*** Opening STORED DATA ***
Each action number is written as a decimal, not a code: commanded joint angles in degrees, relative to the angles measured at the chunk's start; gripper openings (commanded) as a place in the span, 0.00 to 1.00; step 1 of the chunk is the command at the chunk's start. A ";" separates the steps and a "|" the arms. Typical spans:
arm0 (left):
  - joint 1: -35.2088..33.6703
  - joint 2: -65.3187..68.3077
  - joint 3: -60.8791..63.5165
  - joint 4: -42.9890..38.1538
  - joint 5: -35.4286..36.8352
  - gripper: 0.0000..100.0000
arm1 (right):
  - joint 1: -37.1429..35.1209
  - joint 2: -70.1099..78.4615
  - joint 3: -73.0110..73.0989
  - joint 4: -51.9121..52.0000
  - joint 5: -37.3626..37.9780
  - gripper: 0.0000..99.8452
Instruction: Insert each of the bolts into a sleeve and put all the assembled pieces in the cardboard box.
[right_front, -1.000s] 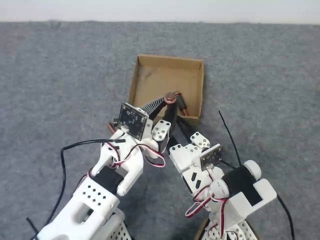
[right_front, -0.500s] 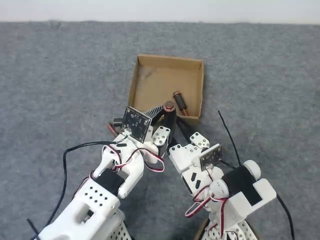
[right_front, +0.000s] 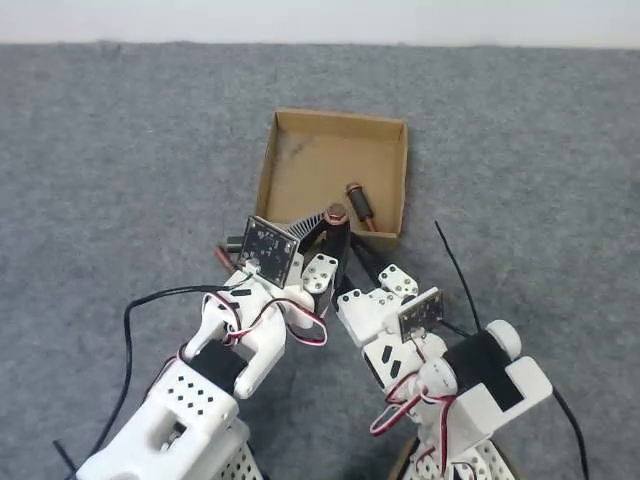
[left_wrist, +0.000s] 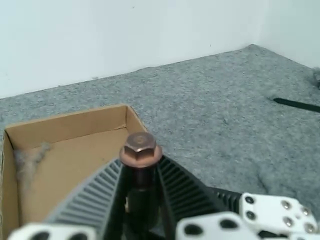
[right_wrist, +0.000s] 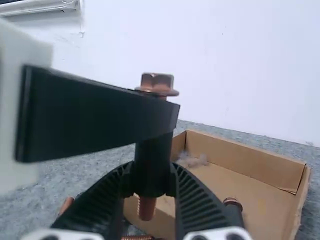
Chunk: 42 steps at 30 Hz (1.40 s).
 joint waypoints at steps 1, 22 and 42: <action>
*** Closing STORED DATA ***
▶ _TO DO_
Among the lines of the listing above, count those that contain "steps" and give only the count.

▶ _ANSWER AREA_
3